Dick Simpson illustration

Simpson also has added a UIC student debate team and model United Nations, as well as a second team to the mock trial program. “We’re expanding the opportunities for students to become leaders, and trying to help them be more successful, [achieve higher] scores and get into law school,” Simpson explains.

The dizzying breadth of Simpson’s interrelated administrative, academic and civic endeavors is evident in his schedule during the week prior to Madigan’s call. In addition to the typical round of administrative meetings, he held his weekly class with students in the department’s internship program, advising them on how to maximize their work for community organizations and elected officials; took part in a panel discussion with prominent members of the local media; gave an interview to a Ger­man television reporter (Simpson often is called on by everyone from local television stations to the New York Times, to comment on Chicago and Illinois politics); met with staff members of the Office of the City Clerk of Chicago to advise them on upgrades to their website; spent two days at overlapping conferences in Chicago; and met with his co-authors on a forthcoming textbook.

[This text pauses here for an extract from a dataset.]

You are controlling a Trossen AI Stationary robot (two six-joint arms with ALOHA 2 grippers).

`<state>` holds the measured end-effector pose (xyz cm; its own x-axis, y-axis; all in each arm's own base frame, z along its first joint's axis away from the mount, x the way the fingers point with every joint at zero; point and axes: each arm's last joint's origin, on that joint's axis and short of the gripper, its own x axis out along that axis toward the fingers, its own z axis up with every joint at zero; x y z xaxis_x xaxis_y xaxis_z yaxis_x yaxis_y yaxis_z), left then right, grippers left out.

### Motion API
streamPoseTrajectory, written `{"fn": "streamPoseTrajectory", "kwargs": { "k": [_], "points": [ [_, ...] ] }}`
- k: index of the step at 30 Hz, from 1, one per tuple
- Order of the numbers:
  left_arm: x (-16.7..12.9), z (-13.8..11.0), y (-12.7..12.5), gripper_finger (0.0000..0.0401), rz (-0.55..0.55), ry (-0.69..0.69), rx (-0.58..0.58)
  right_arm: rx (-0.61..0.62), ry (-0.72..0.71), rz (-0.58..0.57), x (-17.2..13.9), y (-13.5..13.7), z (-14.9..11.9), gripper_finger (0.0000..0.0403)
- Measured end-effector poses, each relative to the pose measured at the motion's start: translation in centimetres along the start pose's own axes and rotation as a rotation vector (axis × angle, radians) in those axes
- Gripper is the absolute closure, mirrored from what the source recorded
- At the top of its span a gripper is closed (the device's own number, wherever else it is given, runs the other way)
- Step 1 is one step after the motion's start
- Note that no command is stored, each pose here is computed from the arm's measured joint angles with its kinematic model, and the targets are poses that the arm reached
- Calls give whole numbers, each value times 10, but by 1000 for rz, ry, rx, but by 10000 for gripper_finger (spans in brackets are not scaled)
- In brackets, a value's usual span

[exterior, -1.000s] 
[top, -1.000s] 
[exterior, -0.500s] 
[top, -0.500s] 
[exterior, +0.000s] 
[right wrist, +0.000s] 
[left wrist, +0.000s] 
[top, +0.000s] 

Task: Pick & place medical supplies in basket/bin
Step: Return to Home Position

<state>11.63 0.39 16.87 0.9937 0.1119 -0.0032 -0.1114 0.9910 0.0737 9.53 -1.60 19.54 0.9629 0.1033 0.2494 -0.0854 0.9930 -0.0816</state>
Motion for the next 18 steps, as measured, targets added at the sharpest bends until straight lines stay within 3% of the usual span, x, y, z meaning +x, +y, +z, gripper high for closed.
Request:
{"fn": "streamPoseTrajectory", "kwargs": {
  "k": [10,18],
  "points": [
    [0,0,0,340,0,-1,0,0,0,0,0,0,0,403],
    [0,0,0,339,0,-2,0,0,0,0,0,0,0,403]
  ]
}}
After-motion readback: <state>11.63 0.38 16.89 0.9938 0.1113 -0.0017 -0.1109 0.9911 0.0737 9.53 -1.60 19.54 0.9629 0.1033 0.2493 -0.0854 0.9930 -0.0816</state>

In fact, Simpson has three books under contract, and plans for at least two more. He also will continue as department head for at least another year, possibly three, after which he expects to return to serving as a professor.

“I like to think I’m making a contribution, and this is how I can do it best,” Simpson says. “Most people see what I do as compartments—minister, city councilman, teacher, department head. I see them as different aspects of the same vision and purpose.”